A part of me was hesitant to share this post, as I don't want to appear at ALL ungrateful or not thankful for this miracle that I have been given.  But I want to be truthful with how I've been feeling, and hope that sharing this will help me follow through.

There is still part of me that is scared.  Scared that something will go wrong.  
Scared that I won't be holding my baby in July.

The truth is that I have been continuing to give into my fears, failing to surrender and failing to embrace and enjoy this pregnancy.

I think a part of me felt that if I didn't take weekly belly pictures at the beginning, talk to my baby, buy maternity clothes, or didn't spend all day thinking about how excited I am to be a mom, then I wouldn't be as devastated if something went wrong.

But I know that no matter what I did or didn't do, I would be devastated if something happened to our baby.
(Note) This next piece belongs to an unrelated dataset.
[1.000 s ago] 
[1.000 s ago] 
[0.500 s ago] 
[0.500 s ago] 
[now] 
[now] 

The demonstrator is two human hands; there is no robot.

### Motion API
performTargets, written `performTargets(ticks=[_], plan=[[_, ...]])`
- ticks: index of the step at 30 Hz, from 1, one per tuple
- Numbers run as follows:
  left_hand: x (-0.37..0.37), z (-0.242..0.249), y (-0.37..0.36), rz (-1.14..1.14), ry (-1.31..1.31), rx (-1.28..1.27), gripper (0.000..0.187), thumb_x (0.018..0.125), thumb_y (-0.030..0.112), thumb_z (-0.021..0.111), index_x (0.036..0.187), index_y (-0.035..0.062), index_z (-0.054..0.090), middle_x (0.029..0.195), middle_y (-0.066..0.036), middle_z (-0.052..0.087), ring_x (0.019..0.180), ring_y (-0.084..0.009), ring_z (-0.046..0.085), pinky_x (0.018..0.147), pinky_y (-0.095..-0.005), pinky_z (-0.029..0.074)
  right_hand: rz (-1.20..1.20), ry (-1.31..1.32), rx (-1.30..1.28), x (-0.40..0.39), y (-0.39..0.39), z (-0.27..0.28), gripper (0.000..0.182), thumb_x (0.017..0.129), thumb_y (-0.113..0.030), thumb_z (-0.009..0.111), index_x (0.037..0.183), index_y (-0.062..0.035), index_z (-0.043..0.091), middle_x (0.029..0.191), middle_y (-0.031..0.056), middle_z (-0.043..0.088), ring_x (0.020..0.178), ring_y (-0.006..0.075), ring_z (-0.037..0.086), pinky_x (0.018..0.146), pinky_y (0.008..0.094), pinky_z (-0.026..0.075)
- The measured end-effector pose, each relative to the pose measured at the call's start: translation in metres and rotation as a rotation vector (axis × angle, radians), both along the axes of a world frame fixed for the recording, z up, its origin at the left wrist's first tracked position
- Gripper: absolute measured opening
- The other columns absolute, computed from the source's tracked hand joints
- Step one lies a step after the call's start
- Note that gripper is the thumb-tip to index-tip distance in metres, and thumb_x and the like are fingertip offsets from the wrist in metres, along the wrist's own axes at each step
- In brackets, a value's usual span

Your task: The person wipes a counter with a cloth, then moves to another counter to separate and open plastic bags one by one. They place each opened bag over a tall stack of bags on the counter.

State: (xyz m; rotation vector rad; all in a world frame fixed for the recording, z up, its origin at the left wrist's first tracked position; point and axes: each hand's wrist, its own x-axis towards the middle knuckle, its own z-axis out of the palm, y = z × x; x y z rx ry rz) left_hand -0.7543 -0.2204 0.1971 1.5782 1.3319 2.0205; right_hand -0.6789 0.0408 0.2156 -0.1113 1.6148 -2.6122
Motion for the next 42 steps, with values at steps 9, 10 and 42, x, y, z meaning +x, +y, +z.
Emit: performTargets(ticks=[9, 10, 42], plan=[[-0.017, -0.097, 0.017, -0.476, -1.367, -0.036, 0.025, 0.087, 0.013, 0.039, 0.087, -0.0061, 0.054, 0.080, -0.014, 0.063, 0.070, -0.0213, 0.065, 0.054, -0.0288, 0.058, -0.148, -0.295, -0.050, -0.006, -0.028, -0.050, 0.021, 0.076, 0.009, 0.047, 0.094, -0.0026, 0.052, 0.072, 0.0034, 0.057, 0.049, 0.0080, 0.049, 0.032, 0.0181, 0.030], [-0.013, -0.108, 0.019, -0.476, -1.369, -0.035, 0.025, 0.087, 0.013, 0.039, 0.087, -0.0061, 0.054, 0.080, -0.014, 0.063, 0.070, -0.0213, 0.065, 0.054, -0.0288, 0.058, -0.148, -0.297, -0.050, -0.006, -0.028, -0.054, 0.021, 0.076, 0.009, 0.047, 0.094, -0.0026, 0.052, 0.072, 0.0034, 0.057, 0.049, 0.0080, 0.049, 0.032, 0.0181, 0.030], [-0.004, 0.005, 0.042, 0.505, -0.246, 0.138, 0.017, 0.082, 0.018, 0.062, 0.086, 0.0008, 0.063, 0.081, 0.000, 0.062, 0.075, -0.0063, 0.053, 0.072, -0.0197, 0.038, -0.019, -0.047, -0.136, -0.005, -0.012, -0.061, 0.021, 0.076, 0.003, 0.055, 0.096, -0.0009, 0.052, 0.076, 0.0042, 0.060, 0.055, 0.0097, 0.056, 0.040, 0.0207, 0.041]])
A few people gave me the advice to not wish away the beginning of pregnancy or have it be consumed with fear and worries.  And I believed that advice and tried to live it, but failed quite miserably the first three months. Failed to live in constant excitement for our soon to be family of three.  And failed to dream of our future and our baby.

So many days, especially a day when I have cramps or some other pain that makes me nervous, I just wish I could see into the future and see myself holding my baby.  I wish I could know for sure what our life would look like and how healthy my baby will be.

But I know that if I could do that, then I wouldn't have the need to daily ask God for protection over my baby, and for comfort for my fears.  I wouldn't be putting things in his hands.

So today I am embracing everything about this baby.  Belly updates.  Nursery dreams.  Baby crafts.  
and embracing everything about this pregnancy.  

And this miracle that I've been given.